For face $f$ with cell on both sides $L,R$, reconstruction functional on the face is designed as:

$$ I_f=w_g(f)\int_f{d\Gamma \sum_{p=0}^k {w_d(p)^2 \left| \mathcal{D}_pu_L -\mathcal{D}_pu_R \right|_{\langle\rangle _{f,p}}^2}} $$ where

  • $w_g$ is Geometric Weight, which could well be dimensioned. An original choice is to use $w_g=S_f^{-1}$, where $S_f$ is area of $f$.
  • $w_d$ is Derivative Weight, which is defined to be dimensionless here.
  • $\mathcal{D}_p u$ is a tensor-like (covariance only in linear transformation of space from , no curvilinear) variable representing the derivatives of $u$ , for example, the Cartesian components: $$ [\mathcal{D}_3 u]_{ijk} \equiv [u]_{x_jx_jx_k} \equiv \frac{\partial^3u}{ \partial x_i \partial x_j\partial x_k} $$
  • $\left|\cdot\right|_{\langle\rangle _{f,p}}^2$ is defined with $$ \left|A\right|_{\langle\rangle _{f,p}}^2 =\langle A,A \rangle _{f,p} $$ where $A$ is a tensor of p_th order.
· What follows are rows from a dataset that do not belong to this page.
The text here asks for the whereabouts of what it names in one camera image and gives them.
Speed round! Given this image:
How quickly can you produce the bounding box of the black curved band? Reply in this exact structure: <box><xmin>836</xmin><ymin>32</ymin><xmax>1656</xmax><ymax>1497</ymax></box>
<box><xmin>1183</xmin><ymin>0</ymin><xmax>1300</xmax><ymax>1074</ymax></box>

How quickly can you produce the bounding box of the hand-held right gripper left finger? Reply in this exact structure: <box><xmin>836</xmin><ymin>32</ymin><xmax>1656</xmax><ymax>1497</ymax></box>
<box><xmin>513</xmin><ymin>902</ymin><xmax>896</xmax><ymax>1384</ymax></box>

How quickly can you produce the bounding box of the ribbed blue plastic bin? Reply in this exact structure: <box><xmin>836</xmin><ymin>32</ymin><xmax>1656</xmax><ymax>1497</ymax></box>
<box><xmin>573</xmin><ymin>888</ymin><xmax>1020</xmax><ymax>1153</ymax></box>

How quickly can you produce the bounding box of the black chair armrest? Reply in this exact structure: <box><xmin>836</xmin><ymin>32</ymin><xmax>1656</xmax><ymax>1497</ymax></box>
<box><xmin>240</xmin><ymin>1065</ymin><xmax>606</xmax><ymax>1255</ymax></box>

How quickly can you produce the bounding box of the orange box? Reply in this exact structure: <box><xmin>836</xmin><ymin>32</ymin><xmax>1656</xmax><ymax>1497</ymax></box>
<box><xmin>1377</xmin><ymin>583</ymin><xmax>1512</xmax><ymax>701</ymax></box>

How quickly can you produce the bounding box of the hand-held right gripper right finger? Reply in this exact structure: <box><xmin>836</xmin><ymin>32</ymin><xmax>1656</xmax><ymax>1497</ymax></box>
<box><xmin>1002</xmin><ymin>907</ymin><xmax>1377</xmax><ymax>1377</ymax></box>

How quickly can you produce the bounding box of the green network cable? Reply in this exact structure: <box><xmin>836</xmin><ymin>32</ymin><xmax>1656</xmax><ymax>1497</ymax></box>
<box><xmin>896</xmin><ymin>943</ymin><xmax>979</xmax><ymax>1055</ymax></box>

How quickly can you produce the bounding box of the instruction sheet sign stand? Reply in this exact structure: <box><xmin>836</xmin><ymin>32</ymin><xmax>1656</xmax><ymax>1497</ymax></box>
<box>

The $\langle,\rangle$ is a inner product.

Selecting Inner Product

The Normal Functional from Wang:

$$ \langle \mathcal{D}_3 u,\mathcal{D}_3 v\rangle _{f,3} =d_f^6 \partial_{nnn}u \partial_{nnn}v $$

X-Y aligned from Pan:

$$ \begin{aligned} \langle \mathcal{D}_3 u,\mathcal{D}_3 v\rangle _{f,3} &=(\Delta_x^3 \partial_{xxx} u) (\Delta_x^3 \partial_{xxx} v)\ &+(3\Delta_x^2\Delta_y \partial_{xxy} u) (3\Delta_x^2\Delta_y \partial_{xxy} v)\ &+(3\Delta_x\Delta_y^2 \partial_{xyy} u) (3\Delta_x\Delta_y^2 \partial_{xyy} v)\ &+(\Delta_y^3 \partial_{yyy} u) (\Delta_y^3 \partial_{yyy} v)\ \end{aligned} $$

Pre-Isotropic from Huang:

$$ \begin{aligned} \langle \mathcal{D}_3 u,\mathcal{D}_3 v\rangle _{f,3} &=(d_f^3 \partial_{xxx} u) (d_f^3 \partial_{xxx} v)\ &+(d_f^3 \partial_{xxy} u) (d_f^3 \partial_{xxy} v)\ &+(d_f^3 \partial_{xyy} u) (d_f^3 \partial_{xyy} v)\ &+(d_f^3 \partial_{yyy} u) (d_f^3 \partial_{yyy} v)\ \end{aligned} $$

Other Forms

Could be re-written to:

$$ I_f=w_g(f)\int_f{d\Gamma \sum_{p=0}^k { w_d(p)^2 L_f^{2p} \left| \mathcal{D}_pu_L -\mathcal{D}_pu_R \right|_{\langle\rangle _{f,p}}^2 } } $$

  • $L_f$ is a facial length reference, all the anisotropy within derivative components are dealt in the inner product with a relative (dimensionless form). Output of inner product becomes dimensional.

Reconstruction Matrices

$$ \begin{aligned} A_{mn}^i & = \sum_{j\in S_i} { w_g(f_{i-j}) \int_{f_{i-j}}{\sum_{p=0}^k{ w_d(p)^2 \left\langle{\mathcal{D}_p(\varphi^m_i),\mathcal{D}_p(\varphi^n_i)}\right\rangle_{f_{i-j},p} } d\Gamma}} \ B_{mn}^{i-j} & = { w_g(f_{i-j}) \int_{f_{i-j}}{\sum_{p=0}^k{ w_d(p)^2 \left\langle{\mathcal{D}_p(\varphi^m_i),\mathcal{D}_p(\varphi^n_j)}\right\rangle_{f_{i-j},p} } d\Gamma}} \ b_{m}^{i-j} & = { w_g(f_{i-j}) \int_{f_{i-j}}{{ w_d(0)^2 \left\langle{\varphi^m_i,1}\right\rangle_{f_{i-j},p} } d\Gamma}} \end{aligned} $$

with the reconstruction system in local form:

$$ A_{mn}^i u_i^n = \sum_{j\in S_i}{ \left(B_{mn}^{i-j} u_j^n +b_{m}^{i-j}(\overline{u}_j - \overline{u}_i) \right)} $$